--- Material provided ---

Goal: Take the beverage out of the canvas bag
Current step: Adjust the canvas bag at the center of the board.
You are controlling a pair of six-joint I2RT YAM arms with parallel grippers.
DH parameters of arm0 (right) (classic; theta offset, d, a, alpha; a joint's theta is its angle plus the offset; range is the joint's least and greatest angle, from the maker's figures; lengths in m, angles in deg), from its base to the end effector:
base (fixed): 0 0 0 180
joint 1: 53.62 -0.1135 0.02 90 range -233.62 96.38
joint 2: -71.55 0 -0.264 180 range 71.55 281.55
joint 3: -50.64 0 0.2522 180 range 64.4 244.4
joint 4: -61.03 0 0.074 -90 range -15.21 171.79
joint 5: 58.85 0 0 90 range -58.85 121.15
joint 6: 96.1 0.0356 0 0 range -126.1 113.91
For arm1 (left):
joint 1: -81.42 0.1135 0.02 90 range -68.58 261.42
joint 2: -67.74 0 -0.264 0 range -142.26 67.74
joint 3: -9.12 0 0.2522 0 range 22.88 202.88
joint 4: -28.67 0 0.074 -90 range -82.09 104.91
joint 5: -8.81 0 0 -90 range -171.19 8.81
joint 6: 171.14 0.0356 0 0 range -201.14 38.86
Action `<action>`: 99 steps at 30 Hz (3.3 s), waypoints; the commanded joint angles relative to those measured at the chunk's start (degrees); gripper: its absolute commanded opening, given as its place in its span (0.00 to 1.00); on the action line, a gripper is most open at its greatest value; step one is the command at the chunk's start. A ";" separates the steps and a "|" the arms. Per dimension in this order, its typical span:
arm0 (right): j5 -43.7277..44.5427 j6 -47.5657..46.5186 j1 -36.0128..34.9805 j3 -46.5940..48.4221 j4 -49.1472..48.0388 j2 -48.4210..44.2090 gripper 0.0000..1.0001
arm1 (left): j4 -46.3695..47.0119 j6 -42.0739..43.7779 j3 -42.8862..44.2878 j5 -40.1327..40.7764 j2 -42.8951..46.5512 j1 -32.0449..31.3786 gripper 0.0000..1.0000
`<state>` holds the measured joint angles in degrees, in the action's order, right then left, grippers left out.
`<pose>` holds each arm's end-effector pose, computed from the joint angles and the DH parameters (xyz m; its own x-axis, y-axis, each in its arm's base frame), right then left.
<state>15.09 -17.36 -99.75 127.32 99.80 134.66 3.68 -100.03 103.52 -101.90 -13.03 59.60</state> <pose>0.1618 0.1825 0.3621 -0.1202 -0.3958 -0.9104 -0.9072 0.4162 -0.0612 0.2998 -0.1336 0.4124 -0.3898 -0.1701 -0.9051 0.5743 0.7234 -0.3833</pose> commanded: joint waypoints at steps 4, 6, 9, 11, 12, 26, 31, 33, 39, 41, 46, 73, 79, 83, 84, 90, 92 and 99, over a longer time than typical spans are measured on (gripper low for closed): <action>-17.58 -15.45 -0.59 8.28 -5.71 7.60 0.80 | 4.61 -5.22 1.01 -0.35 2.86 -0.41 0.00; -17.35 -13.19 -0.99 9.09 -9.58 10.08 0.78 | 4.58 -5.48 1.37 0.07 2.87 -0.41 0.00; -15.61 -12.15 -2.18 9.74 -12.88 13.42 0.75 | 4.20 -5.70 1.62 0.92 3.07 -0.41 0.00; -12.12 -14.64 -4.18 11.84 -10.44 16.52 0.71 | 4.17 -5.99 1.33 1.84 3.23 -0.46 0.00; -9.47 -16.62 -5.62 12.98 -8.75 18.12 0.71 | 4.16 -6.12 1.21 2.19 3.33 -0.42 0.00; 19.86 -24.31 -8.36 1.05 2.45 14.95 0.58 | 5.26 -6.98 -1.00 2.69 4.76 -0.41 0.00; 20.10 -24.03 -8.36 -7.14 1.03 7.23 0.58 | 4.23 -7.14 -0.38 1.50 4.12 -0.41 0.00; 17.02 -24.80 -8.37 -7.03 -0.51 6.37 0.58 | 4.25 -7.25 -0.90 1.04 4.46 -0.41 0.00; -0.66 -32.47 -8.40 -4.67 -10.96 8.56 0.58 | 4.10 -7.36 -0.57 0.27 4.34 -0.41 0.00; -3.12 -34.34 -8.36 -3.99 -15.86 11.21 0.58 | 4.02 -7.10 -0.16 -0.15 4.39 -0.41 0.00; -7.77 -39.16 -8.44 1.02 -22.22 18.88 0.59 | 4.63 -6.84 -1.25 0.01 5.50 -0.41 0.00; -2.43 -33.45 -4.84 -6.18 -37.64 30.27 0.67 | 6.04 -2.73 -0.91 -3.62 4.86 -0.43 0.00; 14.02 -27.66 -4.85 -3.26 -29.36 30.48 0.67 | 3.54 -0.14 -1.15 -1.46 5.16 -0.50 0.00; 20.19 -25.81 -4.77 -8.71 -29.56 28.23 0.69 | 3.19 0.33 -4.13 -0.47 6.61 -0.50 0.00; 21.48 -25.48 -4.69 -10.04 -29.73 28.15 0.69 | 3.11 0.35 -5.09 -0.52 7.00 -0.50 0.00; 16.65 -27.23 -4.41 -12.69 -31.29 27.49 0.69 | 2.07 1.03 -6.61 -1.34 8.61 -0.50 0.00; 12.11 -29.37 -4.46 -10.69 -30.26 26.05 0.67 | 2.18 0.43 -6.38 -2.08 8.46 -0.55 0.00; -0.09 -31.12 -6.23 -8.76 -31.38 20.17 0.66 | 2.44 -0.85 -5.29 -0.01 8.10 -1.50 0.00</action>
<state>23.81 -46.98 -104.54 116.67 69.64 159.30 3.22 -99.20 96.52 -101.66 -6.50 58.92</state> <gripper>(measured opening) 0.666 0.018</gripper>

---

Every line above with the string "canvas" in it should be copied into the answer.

* Answer box *
Goal: Take the beverage out of the canvas bag
Current step: Adjust the canvas bag at the center of the board.

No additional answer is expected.